- _Problem requirements_: Copy out the whole listing below exactly.

- _Information shown_:
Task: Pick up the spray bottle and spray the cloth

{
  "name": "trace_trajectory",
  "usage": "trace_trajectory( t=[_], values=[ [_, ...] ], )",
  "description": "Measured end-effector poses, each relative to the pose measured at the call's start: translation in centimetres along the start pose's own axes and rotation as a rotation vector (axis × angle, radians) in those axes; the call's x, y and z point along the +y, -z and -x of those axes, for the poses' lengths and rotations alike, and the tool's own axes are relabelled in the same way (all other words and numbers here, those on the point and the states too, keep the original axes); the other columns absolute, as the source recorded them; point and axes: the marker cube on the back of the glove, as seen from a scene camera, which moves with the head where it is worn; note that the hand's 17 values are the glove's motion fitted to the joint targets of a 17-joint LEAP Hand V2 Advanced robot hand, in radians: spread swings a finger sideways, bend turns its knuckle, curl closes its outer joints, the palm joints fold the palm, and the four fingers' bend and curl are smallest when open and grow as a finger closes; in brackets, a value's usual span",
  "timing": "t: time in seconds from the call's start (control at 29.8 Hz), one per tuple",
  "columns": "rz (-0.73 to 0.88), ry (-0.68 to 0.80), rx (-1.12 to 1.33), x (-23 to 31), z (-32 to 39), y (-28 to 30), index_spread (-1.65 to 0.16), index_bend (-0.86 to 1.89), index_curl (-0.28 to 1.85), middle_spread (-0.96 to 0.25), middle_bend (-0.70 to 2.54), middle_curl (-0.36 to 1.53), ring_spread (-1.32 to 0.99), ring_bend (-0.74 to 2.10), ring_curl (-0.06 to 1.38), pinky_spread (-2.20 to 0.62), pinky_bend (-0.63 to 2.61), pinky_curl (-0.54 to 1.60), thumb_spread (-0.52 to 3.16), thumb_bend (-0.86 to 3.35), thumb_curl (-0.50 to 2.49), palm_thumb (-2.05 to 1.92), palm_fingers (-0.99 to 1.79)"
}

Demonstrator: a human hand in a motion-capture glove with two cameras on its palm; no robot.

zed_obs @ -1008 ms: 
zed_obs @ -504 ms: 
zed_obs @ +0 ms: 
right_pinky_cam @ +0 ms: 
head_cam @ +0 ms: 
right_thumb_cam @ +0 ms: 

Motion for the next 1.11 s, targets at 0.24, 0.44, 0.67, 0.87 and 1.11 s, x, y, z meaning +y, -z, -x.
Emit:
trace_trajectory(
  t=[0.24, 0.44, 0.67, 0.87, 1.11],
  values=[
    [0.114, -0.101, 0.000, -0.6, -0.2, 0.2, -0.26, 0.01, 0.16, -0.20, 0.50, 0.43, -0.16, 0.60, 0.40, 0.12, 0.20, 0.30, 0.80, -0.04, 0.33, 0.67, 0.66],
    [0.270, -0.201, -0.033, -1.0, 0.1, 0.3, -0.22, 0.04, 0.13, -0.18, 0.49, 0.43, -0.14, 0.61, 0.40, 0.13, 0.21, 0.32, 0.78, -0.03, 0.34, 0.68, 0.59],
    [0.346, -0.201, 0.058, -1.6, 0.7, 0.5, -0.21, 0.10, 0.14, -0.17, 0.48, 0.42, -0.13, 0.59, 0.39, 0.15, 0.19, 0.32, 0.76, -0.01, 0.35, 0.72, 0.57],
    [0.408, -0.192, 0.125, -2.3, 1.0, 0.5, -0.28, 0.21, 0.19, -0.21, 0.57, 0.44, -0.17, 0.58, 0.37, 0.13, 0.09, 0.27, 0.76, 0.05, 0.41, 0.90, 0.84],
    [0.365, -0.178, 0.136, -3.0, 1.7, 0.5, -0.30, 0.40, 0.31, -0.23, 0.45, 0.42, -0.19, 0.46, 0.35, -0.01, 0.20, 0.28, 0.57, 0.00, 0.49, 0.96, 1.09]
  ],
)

- _Output for this exercise_:
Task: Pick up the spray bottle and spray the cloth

{
  "name": "trace_trajectory",
  "usage": "trace_trajectory( t=[_], values=[ [_, ...] ], )",
  "description": "Measured end-effector poses, each relative to the pose measured at the call's start: translation in centimetres along the start pose's own axes and rotation as a rotation vector (axis × angle, radians) in those axes; the call's x, y and z point along the +y, -z and -x of those axes, for the poses' lengths and rotations alike, and the tool's own axes are relabelled in the same way (all other words and numbers here, those on the point and the states too, keep the original axes); the other columns absolute, as the source recorded them; point and axes: the marker cube on the back of the glove, as seen from a scene camera, which moves with the head where it is worn; note that the hand's 17 values are the glove's motion fitted to the joint targets of a 17-joint LEAP Hand V2 Advanced robot hand, in radians: spread swings a finger sideways, bend turns its knuckle, curl closes its outer joints, the palm joints fold the palm, and the four fingers' bend and curl are smallest when open and grow as a finger closes; in brackets, a value's usual span",
  "timing": "t: time in seconds from the call's start (control at 29.8 Hz), one per tuple",
  "columns": "rz (-0.73 to 0.88), ry (-0.68 to 0.80), rx (-1.12 to 1.33), x (-23 to 31), z (-32 to 39), y (-28 to 30), index_spread (-1.65 to 0.16), index_bend (-0.86 to 1.89), index_curl (-0.28 to 1.85), middle_spread (-0.96 to 0.25), middle_bend (-0.70 to 2.54), middle_curl (-0.36 to 1.53), ring_spread (-1.32 to 0.99), ring_bend (-0.74 to 2.10), ring_curl (-0.06 to 1.38), pinky_spread (-2.20 to 0.62), pinky_bend (-0.63 to 2.61), pinky_curl (-0.54 to 1.60), thumb_spread (-0.52 to 3.16), thumb_bend (-0.86 to 3.35), thumb_curl (-0.50 to 2.49), palm_thumb (-2.05 to 1.92), palm_fingers (-0.99 to 1.79)"
}

Demonstrator: a human hand in a motion-capture glove with two cameras on its palm; no robot.

zed_obs @ -1008 ms: 
zed_obs @ -504 ms: 
zed_obs @ +0 ms: 
right_pinky_cam @ +0 ms: 
head_cam @ +0 ms: 
right_thumb_cam @ +0 ms: 

Motion for the next 1.11 s, targets at 0.24, 0.44, 0.67, 0.87 and 1.11 s, x, y, z meaning +y, -z, -x.
Emit:
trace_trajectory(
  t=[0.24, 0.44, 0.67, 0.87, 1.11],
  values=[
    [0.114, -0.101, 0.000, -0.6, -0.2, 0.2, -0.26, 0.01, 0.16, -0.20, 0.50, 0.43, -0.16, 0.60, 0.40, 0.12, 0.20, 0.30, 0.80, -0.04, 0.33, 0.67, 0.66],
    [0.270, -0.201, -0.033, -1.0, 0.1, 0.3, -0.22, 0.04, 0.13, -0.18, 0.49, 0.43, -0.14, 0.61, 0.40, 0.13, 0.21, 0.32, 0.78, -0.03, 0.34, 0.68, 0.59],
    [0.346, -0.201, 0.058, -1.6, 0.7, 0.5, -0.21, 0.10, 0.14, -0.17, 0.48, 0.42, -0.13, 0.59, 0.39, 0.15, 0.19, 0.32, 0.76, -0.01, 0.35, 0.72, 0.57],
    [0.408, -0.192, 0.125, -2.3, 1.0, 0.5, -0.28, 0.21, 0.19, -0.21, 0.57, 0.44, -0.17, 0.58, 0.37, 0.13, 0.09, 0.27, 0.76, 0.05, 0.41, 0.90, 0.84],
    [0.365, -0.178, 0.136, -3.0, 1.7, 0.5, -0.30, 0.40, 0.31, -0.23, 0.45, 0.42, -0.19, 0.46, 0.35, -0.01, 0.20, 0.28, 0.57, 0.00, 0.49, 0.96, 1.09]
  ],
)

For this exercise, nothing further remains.